_EXERCISE INSTRUCTIONS_
Exact repetition is the task: copy every entry below.

_RECORDS FOR THIS TASK_
◇ ◇ ◇ ◇ ◇
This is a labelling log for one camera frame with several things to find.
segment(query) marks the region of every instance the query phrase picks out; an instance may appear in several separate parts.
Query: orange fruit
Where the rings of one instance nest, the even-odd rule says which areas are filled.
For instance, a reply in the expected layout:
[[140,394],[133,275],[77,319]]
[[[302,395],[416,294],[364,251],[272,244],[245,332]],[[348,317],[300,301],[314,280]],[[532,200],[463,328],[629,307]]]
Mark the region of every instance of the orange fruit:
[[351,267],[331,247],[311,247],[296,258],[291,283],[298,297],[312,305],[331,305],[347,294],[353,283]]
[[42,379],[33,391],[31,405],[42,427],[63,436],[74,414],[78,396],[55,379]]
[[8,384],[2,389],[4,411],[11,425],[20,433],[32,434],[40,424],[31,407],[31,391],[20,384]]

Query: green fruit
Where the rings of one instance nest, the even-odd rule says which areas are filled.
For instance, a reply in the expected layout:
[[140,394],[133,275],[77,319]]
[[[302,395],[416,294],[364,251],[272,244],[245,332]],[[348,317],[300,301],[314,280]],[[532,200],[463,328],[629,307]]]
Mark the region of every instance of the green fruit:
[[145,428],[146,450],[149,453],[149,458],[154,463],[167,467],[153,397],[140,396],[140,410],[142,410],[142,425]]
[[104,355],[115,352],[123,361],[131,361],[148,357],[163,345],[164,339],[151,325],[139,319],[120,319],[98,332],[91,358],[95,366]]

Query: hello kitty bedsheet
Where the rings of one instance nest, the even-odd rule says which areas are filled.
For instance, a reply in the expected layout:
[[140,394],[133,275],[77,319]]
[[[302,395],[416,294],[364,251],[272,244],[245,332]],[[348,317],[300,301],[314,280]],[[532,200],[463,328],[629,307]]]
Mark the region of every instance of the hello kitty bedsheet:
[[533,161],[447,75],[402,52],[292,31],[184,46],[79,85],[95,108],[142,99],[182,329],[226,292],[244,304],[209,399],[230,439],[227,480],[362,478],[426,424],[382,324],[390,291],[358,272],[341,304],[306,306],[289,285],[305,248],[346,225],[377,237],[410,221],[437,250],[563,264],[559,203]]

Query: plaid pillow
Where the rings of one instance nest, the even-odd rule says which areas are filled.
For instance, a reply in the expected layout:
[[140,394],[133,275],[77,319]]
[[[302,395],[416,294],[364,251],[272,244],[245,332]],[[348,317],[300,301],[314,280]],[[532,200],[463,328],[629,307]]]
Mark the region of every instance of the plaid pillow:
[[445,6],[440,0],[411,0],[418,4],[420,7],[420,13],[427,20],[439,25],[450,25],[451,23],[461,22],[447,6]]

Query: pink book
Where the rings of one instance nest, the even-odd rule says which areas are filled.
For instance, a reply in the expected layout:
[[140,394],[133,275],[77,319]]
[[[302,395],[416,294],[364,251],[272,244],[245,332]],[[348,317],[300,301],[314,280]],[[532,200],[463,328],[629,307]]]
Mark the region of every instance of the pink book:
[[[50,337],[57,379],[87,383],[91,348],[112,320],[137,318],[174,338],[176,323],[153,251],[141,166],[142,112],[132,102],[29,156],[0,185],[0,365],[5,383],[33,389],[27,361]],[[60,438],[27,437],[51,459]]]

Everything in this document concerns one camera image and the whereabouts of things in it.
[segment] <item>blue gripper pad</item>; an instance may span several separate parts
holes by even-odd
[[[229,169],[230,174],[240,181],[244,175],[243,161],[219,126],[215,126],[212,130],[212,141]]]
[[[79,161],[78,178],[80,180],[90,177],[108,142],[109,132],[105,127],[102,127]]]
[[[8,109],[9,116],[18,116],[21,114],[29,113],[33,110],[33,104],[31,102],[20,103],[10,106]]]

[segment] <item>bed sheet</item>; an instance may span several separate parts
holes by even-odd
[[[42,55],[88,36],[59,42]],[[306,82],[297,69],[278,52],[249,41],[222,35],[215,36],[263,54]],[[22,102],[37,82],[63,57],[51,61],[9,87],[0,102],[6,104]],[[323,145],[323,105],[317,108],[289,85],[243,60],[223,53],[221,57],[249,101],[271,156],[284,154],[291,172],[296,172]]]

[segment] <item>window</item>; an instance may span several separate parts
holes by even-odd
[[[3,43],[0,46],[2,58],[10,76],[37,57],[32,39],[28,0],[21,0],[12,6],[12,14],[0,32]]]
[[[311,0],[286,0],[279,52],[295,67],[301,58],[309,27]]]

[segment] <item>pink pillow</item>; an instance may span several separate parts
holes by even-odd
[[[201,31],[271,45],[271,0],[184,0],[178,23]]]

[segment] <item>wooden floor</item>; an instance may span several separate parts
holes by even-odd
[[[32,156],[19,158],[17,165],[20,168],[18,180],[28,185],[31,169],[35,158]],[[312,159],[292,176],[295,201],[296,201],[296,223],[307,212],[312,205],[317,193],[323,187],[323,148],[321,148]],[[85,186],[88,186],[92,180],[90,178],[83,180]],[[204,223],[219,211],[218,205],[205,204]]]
◇ ◇ ◇ ◇ ◇
_OUTPUT FOR THIS EXERCISE_
This is a labelling log for one camera frame with several things to find.
segment(query) marks the region of every instance the query phrase picks out; an instance may appear in several separate parts.
Query: orange fruit
Where the rings of one instance nest, the even-odd rule says which areas are filled.
For instance, a reply in the expected layout:
[[140,394],[133,275],[77,319]]
[[[302,395],[416,294],[364,251],[272,244],[245,332]],[[348,317],[300,301],[314,280]],[[532,200],[463,328],[629,307]]]
Mark the region of every instance of the orange fruit:
[[351,267],[331,247],[311,247],[296,258],[291,283],[298,297],[312,305],[331,305],[347,294],[353,283]]
[[42,379],[33,391],[31,405],[42,427],[63,436],[74,414],[78,396],[55,379]]
[[8,384],[2,389],[4,411],[11,425],[20,433],[32,434],[40,424],[31,407],[31,391],[20,384]]

Query: green fruit
Where the rings of one instance nest, the even-odd rule says which areas are filled.
For instance, a reply in the expected layout:
[[140,394],[133,275],[77,319]]
[[[302,395],[416,294],[364,251],[272,244],[245,332]],[[348,317],[300,301],[314,280]],[[532,200],[463,328],[629,307]]]
Mark the region of every instance of the green fruit:
[[145,428],[146,450],[149,453],[149,458],[154,463],[167,467],[153,397],[140,396],[140,410],[142,410],[142,425]]
[[104,355],[115,352],[123,361],[131,361],[148,357],[163,345],[164,339],[151,325],[139,319],[120,319],[98,332],[91,358],[95,366]]

Query: hello kitty bedsheet
Where the rings of one instance nest, the even-odd rule says which areas are filled.
For instance, a reply in the expected layout:
[[140,394],[133,275],[77,319]]
[[[302,395],[416,294],[364,251],[272,244],[245,332]],[[348,317],[300,301],[314,280]],[[532,200],[463,328],[629,307]]]
Mark the region of every instance of the hello kitty bedsheet:
[[533,161],[447,75],[402,52],[292,31],[184,46],[79,85],[95,108],[142,99],[182,329],[226,292],[244,304],[209,399],[230,439],[227,480],[362,478],[426,424],[382,324],[390,291],[358,272],[341,304],[306,306],[289,285],[305,248],[346,225],[377,237],[410,221],[437,250],[563,264],[559,203]]

Query: plaid pillow
Where the rings of one instance nest, the even-odd rule says which areas are filled.
For instance, a reply in the expected layout:
[[140,394],[133,275],[77,319]]
[[[302,395],[416,294],[364,251],[272,244],[245,332]],[[348,317],[300,301],[314,280]],[[532,200],[463,328],[629,307]]]
Mark the region of every instance of the plaid pillow:
[[445,6],[440,0],[411,0],[418,4],[420,7],[420,13],[427,20],[439,25],[450,25],[451,23],[461,22],[447,6]]

Query: pink book
Where the rings of one instance nest, the even-odd rule says which areas are filled.
For instance, a reply in the expected layout:
[[140,394],[133,275],[77,319]]
[[[302,395],[416,294],[364,251],[272,244],[245,332]],[[348,317],[300,301],[314,280]],[[532,200],[463,328],[629,307]]]
Mark the region of every instance of the pink book:
[[[50,337],[57,379],[87,383],[91,348],[112,320],[137,318],[174,338],[176,323],[153,251],[141,166],[142,112],[132,102],[29,156],[0,185],[0,365],[5,383],[33,389],[27,361]],[[60,438],[27,437],[51,459]]]

Everything in this document concerns one camera image and the whereabouts of things in it.
[segment] <item>blue gripper pad</item>; an instance may span several separate parts
holes by even-odd
[[[229,169],[230,174],[240,181],[244,175],[243,161],[219,126],[215,126],[212,130],[212,141]]]
[[[79,161],[78,178],[80,180],[90,177],[108,142],[109,132],[105,127],[102,127]]]
[[[8,109],[9,116],[18,116],[21,114],[29,113],[33,110],[33,104],[31,102],[20,103],[10,106]]]

[segment] <item>bed sheet</item>; an instance may span several separate parts
holes by even-odd
[[[42,55],[88,36],[59,42]],[[306,82],[297,69],[278,52],[249,41],[222,35],[215,36],[263,54]],[[22,102],[37,82],[63,57],[51,61],[9,87],[0,102],[6,104]],[[323,145],[323,105],[317,108],[289,85],[243,60],[223,53],[221,57],[249,101],[271,156],[284,154],[291,172],[296,172]]]

[segment] <item>window</item>; an instance may span several separate parts
holes by even-odd
[[[3,43],[0,46],[2,58],[10,76],[37,57],[32,39],[28,0],[21,0],[12,6],[12,14],[0,32]]]
[[[311,0],[286,0],[279,52],[295,67],[301,58],[309,27]]]

[segment] <item>pink pillow</item>; an instance may span several separate parts
holes by even-odd
[[[201,31],[271,45],[271,0],[184,0],[178,23]]]

[segment] <item>wooden floor</item>; an instance may span several separate parts
holes by even-odd
[[[32,156],[19,158],[17,165],[20,168],[18,180],[28,185],[31,169],[35,158]],[[312,159],[292,176],[295,201],[296,201],[296,223],[307,212],[312,205],[317,193],[323,187],[323,148],[321,148]],[[85,186],[88,186],[92,180],[90,178],[83,180]],[[204,223],[219,211],[218,205],[205,204]]]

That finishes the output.